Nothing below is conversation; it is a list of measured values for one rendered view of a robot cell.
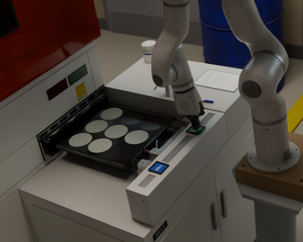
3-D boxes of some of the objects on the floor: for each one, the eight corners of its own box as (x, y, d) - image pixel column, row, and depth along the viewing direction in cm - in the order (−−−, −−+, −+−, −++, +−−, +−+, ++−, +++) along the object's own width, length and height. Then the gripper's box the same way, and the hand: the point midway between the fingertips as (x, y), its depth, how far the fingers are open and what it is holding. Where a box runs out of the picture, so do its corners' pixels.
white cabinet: (65, 319, 258) (18, 189, 214) (171, 198, 320) (151, 79, 277) (176, 381, 223) (147, 241, 180) (271, 231, 286) (266, 101, 242)
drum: (296, 71, 427) (296, -43, 378) (267, 110, 386) (262, -13, 337) (226, 62, 459) (218, -45, 410) (193, 96, 418) (178, -18, 369)
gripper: (205, 80, 195) (218, 123, 202) (172, 81, 204) (186, 122, 212) (195, 90, 190) (208, 133, 197) (161, 90, 199) (176, 132, 207)
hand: (195, 123), depth 204 cm, fingers closed
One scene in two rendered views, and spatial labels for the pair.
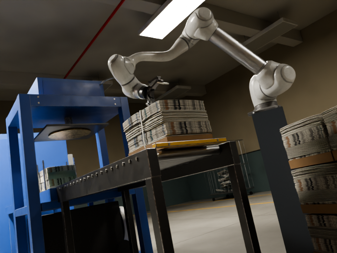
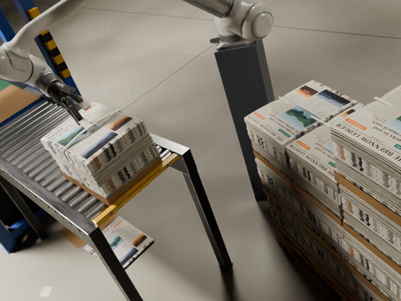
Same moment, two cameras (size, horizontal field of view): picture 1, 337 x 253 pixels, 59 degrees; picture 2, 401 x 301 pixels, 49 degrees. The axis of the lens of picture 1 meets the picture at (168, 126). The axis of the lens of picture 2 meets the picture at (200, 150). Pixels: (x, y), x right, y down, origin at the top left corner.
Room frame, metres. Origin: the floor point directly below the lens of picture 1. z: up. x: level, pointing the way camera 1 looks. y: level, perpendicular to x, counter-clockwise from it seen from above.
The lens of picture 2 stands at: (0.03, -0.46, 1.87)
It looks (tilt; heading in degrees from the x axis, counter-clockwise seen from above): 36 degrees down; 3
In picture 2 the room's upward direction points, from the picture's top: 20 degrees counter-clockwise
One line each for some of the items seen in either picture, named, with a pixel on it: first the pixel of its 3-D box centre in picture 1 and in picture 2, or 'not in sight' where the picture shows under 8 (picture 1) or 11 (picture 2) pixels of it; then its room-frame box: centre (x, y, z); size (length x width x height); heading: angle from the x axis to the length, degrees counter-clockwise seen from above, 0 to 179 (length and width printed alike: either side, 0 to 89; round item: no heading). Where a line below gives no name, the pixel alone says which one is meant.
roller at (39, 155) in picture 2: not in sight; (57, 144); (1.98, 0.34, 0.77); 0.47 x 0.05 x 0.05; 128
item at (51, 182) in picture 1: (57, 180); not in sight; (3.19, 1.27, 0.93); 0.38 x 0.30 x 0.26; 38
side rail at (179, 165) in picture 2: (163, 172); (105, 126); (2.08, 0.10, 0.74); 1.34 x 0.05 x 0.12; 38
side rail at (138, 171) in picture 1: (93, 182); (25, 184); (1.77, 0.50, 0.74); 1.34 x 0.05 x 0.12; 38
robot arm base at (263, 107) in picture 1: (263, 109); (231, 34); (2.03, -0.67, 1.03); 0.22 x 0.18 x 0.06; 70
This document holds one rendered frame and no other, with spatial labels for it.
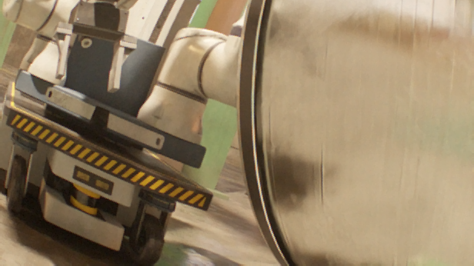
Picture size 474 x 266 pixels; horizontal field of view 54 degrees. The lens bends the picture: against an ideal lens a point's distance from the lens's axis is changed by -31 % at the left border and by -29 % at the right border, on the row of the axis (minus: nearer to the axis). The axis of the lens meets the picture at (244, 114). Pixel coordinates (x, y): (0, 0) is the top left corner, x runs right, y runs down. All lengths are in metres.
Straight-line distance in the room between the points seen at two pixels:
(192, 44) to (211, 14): 3.56
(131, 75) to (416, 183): 1.20
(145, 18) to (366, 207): 1.20
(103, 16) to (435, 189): 0.69
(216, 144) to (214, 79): 2.95
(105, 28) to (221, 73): 0.56
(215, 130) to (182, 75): 2.86
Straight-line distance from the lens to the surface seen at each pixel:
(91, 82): 1.68
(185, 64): 1.59
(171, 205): 1.61
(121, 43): 1.05
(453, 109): 0.60
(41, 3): 1.43
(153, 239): 1.57
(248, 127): 0.91
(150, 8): 1.80
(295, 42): 0.83
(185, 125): 1.59
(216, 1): 5.20
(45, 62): 1.48
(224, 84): 1.52
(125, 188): 1.48
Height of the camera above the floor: 0.49
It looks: 2 degrees up
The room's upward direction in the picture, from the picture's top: 21 degrees clockwise
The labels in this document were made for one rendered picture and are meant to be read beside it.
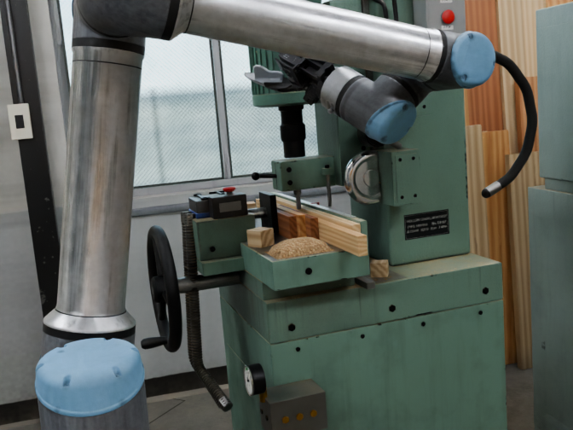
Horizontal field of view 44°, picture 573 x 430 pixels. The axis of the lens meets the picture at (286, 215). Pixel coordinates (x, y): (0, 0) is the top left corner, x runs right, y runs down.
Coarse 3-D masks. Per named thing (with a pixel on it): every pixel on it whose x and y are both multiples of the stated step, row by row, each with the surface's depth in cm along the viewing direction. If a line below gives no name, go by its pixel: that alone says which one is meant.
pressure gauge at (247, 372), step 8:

********

◆ WHAT IS EXPECTED: Extract the part of the records that opens with the line containing "One scene in" and closes with the line containing "This document holds". Take only those lines, exactly, and no pictures.

◆ FINISHED TASK:
One scene in two rendered views, and spatial labels for the pair.
Same moment, two cameras (size, horizontal field of view): picture 1, 337 x 253 pixels, 59 degrees; picture 2, 401 x 301 pixels, 49 degrees. The axis of the lens of picture 1 meets the picture at (168, 126). The axis of the lens of picture 2 meets the picture at (200, 150). Pixels: (x, y), x right, y down, origin at the top left corner.
Room frame, metres. Origin: the floor point directly below the lens of picture 1. z: up. x: level, pointing the way camera 1 looks. y: level, perpendicular to x, counter-clockwise from it seen from above.
The lens of picture 2 stands at: (0.03, -0.46, 1.87)
It looks (tilt; heading in degrees from the x axis, counter-clockwise seen from above): 36 degrees down; 3
In picture 2 the room's upward direction points, from the picture's top: 20 degrees counter-clockwise
One line each for some of the items seen in either picture, named, with a pixel on it: first the pixel of its 3-D box centre in picture 1 and in picture 2, or 'not in sight' where the picture shows under 8 (picture 1) or 11 (picture 2) pixels of it; then its room-frame box: centre (x, y, z); size (length x width x height); heading: angle from the x axis to the length, degrees counter-clockwise seen from above, 0 to 179 (length and width printed alike: either side, 0 to 89; round item: no heading). Where a line below gives no name, the pixel alone says which one is meant.
roller at (39, 155) in picture 2: not in sight; (57, 144); (1.98, 0.34, 0.77); 0.47 x 0.05 x 0.05; 128
item at (51, 182) in picture 1: (57, 180); not in sight; (3.19, 1.27, 0.93); 0.38 x 0.30 x 0.26; 38
side rail at (179, 165) in picture 2: (163, 172); (105, 126); (2.08, 0.10, 0.74); 1.34 x 0.05 x 0.12; 38
side rail at (138, 171) in picture 1: (93, 182); (25, 184); (1.77, 0.50, 0.74); 1.34 x 0.05 x 0.12; 38
robot arm base at (263, 107) in picture 1: (263, 109); (231, 34); (2.03, -0.67, 1.03); 0.22 x 0.18 x 0.06; 70
This document holds one rendered frame and no other, with spatial labels for it.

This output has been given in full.